→ **TRY IT**
The data below holds a line containing "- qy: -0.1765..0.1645" and a line containing "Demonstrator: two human"; please quote exactly those two lines and every line between them, and nothing else.

→ **AVAILABLE DATA**
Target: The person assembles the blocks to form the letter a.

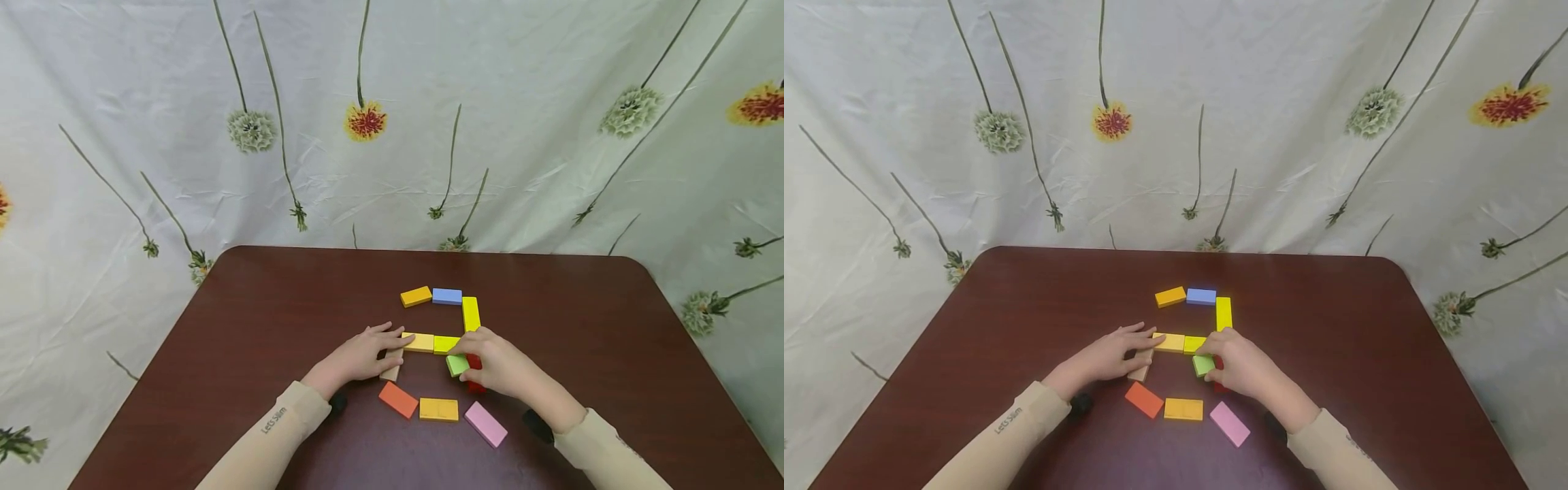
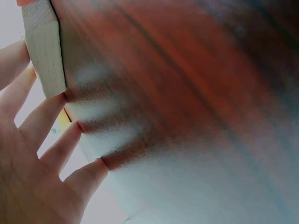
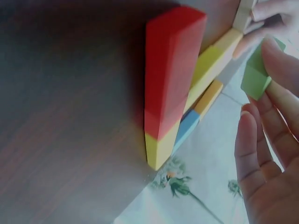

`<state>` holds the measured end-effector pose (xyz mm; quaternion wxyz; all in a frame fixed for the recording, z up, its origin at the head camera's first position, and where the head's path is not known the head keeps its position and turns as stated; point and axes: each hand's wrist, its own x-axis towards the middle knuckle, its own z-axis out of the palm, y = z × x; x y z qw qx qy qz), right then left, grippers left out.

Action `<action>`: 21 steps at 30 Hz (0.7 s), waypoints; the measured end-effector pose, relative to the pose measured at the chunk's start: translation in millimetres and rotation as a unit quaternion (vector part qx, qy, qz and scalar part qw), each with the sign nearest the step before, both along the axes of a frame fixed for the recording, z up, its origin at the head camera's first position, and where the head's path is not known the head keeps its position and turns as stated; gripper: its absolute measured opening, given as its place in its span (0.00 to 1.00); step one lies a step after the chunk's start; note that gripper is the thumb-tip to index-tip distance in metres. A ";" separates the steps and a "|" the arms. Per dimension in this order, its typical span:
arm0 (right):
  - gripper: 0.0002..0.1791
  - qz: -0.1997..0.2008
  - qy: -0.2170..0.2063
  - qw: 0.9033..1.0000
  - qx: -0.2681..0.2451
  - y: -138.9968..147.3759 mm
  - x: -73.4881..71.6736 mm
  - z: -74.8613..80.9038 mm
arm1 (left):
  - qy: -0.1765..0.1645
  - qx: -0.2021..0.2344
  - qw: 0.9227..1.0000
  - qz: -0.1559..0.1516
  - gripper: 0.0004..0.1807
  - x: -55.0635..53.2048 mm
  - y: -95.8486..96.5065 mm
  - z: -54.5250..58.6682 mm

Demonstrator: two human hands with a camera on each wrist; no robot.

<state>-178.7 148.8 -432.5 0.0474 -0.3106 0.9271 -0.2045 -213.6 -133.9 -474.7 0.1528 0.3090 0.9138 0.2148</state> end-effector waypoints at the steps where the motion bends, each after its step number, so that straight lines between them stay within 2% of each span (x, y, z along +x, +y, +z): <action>1: 0.18 0.011 0.000 1.000 0.000 -1.3 1.0 -1.5 | 0.000 0.000 1.000 0.000 0.28 0.0 0.0 0.0; 4: 0.18 0.032 -0.009 0.999 0.005 -3.9 3.1 -5.2 | -0.001 -0.001 1.000 0.002 0.28 -0.1 0.0 -0.1; 9: 0.18 0.043 -0.018 0.999 0.025 -6.7 6.1 -9.2 | 0.000 -0.003 1.000 0.004 0.28 -0.2 0.2 -0.6; 16: 0.16 0.056 0.009 0.997 0.047 -8.9 8.6 -14.7 | 0.001 0.001 1.000 0.002 0.28 -0.4 -0.4 -0.6; 21: 0.14 0.051 0.006 0.998 0.047 -8.9 11.0 -15.1 | 0.002 0.002 1.000 0.000 0.28 -0.3 -0.7 -0.5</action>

→ **PROBLEM SOLUTION**
  - qy: -0.1765..0.1645
  - qx: -0.2021..0.2344
  - qw: 0.9227..1.0000
  - qz: -0.1559..0.1516
  - gripper: 0.0004..0.1807
  - x: -55.0635..53.2048 mm
  - y: -95.8486..96.5065 mm
  - z: -54.5250..58.6682 mm

Demonstrator: two human hands with a camera on each wrist; no robot.

Work on this exercise has been completed.